EXERCISE BRIEF:
Output the whole listing below. Keep it exact.

INFORMATION SHOWN:
►

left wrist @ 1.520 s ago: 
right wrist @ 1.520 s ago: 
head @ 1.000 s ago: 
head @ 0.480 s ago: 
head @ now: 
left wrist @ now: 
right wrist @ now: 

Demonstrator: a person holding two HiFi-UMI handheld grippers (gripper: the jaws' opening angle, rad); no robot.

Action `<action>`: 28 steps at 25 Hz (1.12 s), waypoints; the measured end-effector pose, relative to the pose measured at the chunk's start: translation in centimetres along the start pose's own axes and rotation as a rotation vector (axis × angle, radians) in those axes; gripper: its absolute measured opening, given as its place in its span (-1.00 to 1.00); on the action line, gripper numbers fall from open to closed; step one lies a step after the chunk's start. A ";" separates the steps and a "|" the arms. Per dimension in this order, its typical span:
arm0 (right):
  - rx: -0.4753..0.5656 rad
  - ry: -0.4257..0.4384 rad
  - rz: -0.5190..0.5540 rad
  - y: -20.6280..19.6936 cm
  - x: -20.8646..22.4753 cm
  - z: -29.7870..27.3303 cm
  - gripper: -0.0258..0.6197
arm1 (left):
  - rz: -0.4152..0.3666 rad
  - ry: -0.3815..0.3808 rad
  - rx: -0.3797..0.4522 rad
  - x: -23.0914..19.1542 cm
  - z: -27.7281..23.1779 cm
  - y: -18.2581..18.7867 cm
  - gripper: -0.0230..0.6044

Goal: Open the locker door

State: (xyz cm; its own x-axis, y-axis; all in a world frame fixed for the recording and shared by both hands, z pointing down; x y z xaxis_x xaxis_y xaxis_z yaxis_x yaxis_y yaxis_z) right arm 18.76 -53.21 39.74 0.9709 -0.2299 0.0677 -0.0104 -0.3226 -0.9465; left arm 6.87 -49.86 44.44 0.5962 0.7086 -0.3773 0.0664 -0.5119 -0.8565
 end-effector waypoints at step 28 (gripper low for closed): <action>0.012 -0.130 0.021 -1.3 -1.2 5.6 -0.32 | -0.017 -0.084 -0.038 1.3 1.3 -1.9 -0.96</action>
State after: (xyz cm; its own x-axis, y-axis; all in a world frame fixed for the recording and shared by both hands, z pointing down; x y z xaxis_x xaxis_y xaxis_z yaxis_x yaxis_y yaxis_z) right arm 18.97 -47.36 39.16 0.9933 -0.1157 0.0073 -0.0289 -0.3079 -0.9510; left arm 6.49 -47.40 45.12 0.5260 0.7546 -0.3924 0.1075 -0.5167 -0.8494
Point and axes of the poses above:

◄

TASK ANSWER:
left wrist @ 1.520 s ago: 
right wrist @ 1.520 s ago: 
head @ 1.000 s ago: 
head @ 0.480 s ago: 
head @ now: 
left wrist @ now: 
right wrist @ now: 

Demonstrator: a person holding two HiFi-UMI handheld grippers (gripper: the jaws' opening angle, rad); no robot.

Action `<action>`: 28 steps at 25 Hz (1.12 s), waypoints; the measured end-effector pose, relative to the pose measured at the chunk's start: translation in centimetres along the start pose's own axes and rotation as a rotation vector (axis × angle, radians) in those axes; gripper: its absolute measured opening, given as its place in its span (-1.00 to 1.00); on the action line, gripper numbers fall from open to closed; step one lies a step after the chunk's start. A ";" separates the steps and a "|" the arms. Per dimension in this order, its typical span:
arm0 (right):
  - rx: -0.4753..0.5656 rad
  - ry: -0.4257..0.4384 rad
  - rz: -0.5190..0.5540 rad
  - y: -20.6280..19.6936 cm
  - x: -20.8646..22.4753 cm
  - z: -29.7870..27.3303 cm
  - gripper: -0.0258..0.6197
arm1 (left):
  - rz: -0.4152..0.3666 rad
  - ry: -0.3815..0.3808 rad
  - rx: -0.3797..0.4522 rad
  - x: -23.0914..19.1542 cm
  - z: -27.7281..23.1779 cm
  - y: -18.2581..18.7867 cm
  - gripper: -0.0230..0.6044

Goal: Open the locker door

State: (xyz cm; its own x-axis, y-axis; all in a world frame fixed for the recording and shared by both hands, z pointing down; x y z xaxis_x xaxis_y xaxis_z yaxis_x yaxis_y yaxis_z) right arm 18.76 -53.21 39.74 0.9709 -0.2299 0.0677 -0.0104 -0.3226 -0.9465; left arm 6.87 -49.86 44.44 0.5962 0.7086 -0.3773 0.0664 -0.5119 -0.8565
 end-effector waypoints at step 28 (gripper low for closed): <action>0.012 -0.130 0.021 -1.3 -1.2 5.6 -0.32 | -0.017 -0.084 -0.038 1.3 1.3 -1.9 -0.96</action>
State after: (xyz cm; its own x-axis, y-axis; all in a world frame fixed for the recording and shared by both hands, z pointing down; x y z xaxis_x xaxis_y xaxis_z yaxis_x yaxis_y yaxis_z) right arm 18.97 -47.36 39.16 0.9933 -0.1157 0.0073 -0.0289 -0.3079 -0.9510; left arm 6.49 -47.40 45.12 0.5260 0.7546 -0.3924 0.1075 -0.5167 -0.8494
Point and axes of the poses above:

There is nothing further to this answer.